Re: git: c33509d49a6f - main - gssd: Fix handling of the gssname=<name> NFS mount option

From: Rick Macklem <rick.macklem_at_gmail.com>
Date: Wed, 11 Jan 2023 04:26:23 UTC
On Sat, Jan 7, 2023 at 6:04 PM Benjamin Kaduk <bjkfbsd@gmail.com> wrote:
>
> CAUTION: This email originated from outside of the University of Guelph. Do not click links or open attachments unless you recognize the sender and know the content is safe. If in doubt, forward suspicious emails to IThelp@uoguelph.ca
>
> On Sat, Jan 7, 2023 at 1:50 PM Rick Macklem <rmacklem@freebsd.org> wrote:
>>
>> The branch main has been updated by rmacklem:
>>
>> URL: https://cgit.FreeBSD.org/src/commit/?id=c33509d49a6fdcf86ef280a78f428d3cb7012c4a
>>
>> commit c33509d49a6fdcf86ef280a78f428d3cb7012c4a
>> Author:     Rick Macklem <rmacklem@FreeBSD.org>
>> AuthorDate: 2023-01-07 21:49:25 +0000
>> Commit:     Rick Macklem <rmacklem@FreeBSD.org>
>> CommitDate: 2023-01-07 21:49:25 +0000
>>
>>     gssd: Fix handling of the gssname=<name> NFS mount option
>>
>>     If an NFS mount using "sec=krb5[ip],gssname=<name>" is
>>     done, the gssd daemon fails.  There is a long delay
>>     (several seconds) in the gss_acquire_cred() call and then
>>     it returns success, but the credentials returned are
>>     junk.
>>
>>     I have no idea how long this has been broken, due to some
>>     change in the Heimdal gssapi library call, but I suspect
>>     it has been quite some time.
>>
>>     Anyhow, it turns out that replacing the "desired_name"
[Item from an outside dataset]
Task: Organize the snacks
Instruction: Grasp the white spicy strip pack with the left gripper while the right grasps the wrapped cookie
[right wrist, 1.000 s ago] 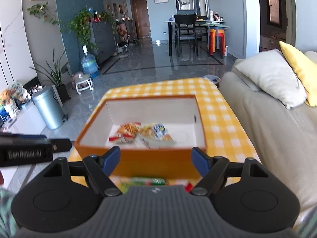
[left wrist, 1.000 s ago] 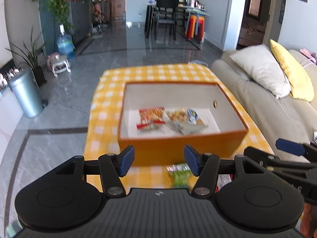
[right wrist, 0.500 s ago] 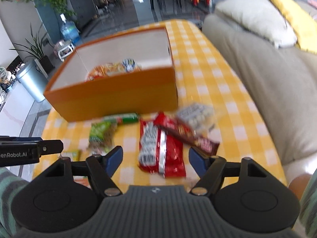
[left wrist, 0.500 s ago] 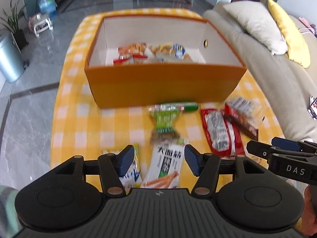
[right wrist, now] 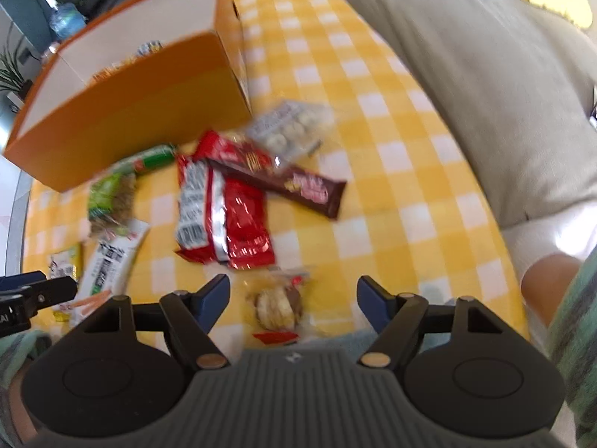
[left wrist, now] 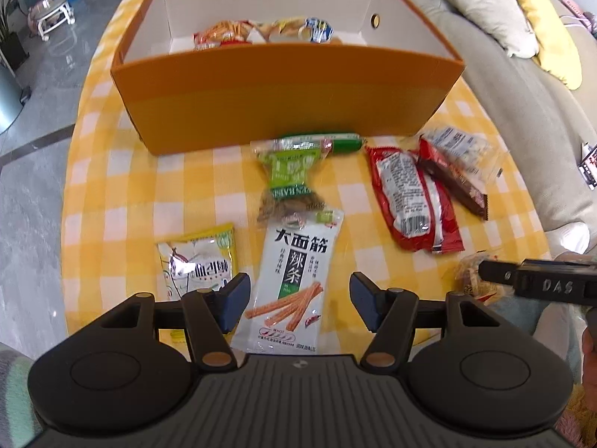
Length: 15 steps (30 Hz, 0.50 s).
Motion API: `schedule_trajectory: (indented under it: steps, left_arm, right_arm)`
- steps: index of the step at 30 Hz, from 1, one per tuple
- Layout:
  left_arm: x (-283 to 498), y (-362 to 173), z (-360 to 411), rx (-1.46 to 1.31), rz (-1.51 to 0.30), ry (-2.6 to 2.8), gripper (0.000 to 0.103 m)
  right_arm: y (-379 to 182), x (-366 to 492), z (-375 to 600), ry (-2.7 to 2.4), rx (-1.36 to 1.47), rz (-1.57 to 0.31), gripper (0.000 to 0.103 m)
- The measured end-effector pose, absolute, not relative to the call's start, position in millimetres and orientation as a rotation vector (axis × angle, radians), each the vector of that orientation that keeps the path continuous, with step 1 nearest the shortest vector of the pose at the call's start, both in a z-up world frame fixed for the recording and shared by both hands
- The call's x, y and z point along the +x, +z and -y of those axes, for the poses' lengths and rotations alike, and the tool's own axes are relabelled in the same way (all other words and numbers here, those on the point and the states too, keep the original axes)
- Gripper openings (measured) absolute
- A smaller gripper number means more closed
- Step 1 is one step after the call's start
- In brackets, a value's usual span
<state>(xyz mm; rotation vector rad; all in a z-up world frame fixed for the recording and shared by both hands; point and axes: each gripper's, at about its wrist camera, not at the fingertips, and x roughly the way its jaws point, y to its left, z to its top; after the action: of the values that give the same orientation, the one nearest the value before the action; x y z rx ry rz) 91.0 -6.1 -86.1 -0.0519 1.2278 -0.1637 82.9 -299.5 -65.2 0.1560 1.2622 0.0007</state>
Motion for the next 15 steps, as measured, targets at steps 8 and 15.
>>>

>>     argument with GSS_C_NO_NAME fixes the problem.
>>     Replacing the argument should not be a problem, since the
>>     TGT for the host based initiator credential in the default
>>     keytab file should be the only TGT in the gssd'd credential
>>     cache (which is not the one for uid 0).
>>
>>     I will try and determine if FreeBSD13 and/or FreeBSD12
>>     needs this same fix and will MFC if they need the fix.
>>
>>     This problem only affected Kerberized NFS mounts when the
>>     "gssname" mount option was used.  Other Kerberized NFS
>>     mount cases already used GSS_C_NO_NAME and work ok.
>>     A workaround if you do not have this patch is to do a
>>     "kinit -k host/FQDN" as root on the machine, followed by
>>     the Kerberized NFS mount without the "gssname" mount
>>     option.
>>
>
>
> Hi Rick,
>
> This doesn't seem like a good long-term fix.
> If we're going to have a gssname argument, we should actually make
> it take effect, rather than silently ignoring it, which is what using GSS_C_NO_NAME
> does (it indicates the use of "any credential", which ends up meaning the
> default credential when used on a GSS initiator).
>
> It should be possible to inspect the "junk" credential from gss_acquire_cred()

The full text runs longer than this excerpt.